Arthur Evans
By this time Arthur Evans was actively involved in the leadership of the RCWU.
Arthur (Slim) Evans was released from prison in the middle of December,1934 where he had been serving an 18 month prison sentence for leading a strike of coal miners in Princeton, B.C. As District Organizer of the Workers Unity League, to which the RCWU was affiliated, he became involved in their struggles and was a leading figure in their April,1935 strike, and, subsequently, in the On To
Ottawa Trek.
Evans, born in Toronto in 1890, already had a long record of labour and strike activity in the U.S. as well as Canada, which included the Industrial Workers of the World (IWW) in the U.S., and in Canada the One Big Union (OBU), the United Mine Workers of America, the Workers Unity League and the Mine Workers Union of Canada.

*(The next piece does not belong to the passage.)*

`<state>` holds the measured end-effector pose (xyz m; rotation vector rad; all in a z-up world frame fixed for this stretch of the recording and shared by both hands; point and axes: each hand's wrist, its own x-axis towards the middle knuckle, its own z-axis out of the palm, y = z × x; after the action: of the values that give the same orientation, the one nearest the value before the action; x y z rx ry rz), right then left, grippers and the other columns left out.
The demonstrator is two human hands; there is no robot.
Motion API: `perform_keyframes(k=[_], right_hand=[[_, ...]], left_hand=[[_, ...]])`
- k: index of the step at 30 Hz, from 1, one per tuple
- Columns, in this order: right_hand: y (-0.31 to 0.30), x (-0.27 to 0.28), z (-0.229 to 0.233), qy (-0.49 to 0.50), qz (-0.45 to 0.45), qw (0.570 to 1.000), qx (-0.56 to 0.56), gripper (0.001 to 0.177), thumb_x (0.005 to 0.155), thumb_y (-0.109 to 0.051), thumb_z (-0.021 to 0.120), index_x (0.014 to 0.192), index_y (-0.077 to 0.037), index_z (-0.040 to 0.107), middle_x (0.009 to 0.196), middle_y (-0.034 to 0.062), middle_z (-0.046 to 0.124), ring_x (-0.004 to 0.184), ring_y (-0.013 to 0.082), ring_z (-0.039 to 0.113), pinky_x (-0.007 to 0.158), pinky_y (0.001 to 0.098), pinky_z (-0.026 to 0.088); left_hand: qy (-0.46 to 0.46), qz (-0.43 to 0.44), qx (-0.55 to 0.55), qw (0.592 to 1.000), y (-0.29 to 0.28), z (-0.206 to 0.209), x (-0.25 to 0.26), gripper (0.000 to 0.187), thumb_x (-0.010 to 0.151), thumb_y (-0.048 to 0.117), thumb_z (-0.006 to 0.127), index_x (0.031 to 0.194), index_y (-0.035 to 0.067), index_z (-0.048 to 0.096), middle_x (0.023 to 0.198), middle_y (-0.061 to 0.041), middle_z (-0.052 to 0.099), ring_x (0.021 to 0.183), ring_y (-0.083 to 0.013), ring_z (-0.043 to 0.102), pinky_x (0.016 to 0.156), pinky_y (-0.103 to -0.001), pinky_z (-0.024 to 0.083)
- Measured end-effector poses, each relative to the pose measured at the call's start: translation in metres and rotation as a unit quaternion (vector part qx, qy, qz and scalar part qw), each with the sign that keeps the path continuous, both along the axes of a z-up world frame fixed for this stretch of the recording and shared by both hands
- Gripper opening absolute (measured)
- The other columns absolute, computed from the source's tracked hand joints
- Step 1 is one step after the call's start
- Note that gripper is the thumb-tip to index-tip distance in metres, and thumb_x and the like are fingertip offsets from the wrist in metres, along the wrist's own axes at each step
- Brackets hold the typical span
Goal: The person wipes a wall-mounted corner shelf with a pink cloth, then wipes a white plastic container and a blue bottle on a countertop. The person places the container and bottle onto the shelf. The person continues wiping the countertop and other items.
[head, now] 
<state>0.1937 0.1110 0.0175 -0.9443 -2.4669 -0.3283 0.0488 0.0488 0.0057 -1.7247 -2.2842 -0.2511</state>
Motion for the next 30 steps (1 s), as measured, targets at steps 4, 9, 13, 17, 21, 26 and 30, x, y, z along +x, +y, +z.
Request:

He was totally dedicated to the welfare of working people and completely fearless. He had become immensely popular in the labour movement and highly respected as an excellent organizer, a rousing public speaker, a brilliant tactician, He was a Communist and proud of it. Evans had all the qualities required to lead the relief camp struggles and the workers loved and respected him.
As the District Organizer of the Workers Unity League, Evans had one seat of the executive of the RCWU and became actively involved in the April general strike right from the beginning.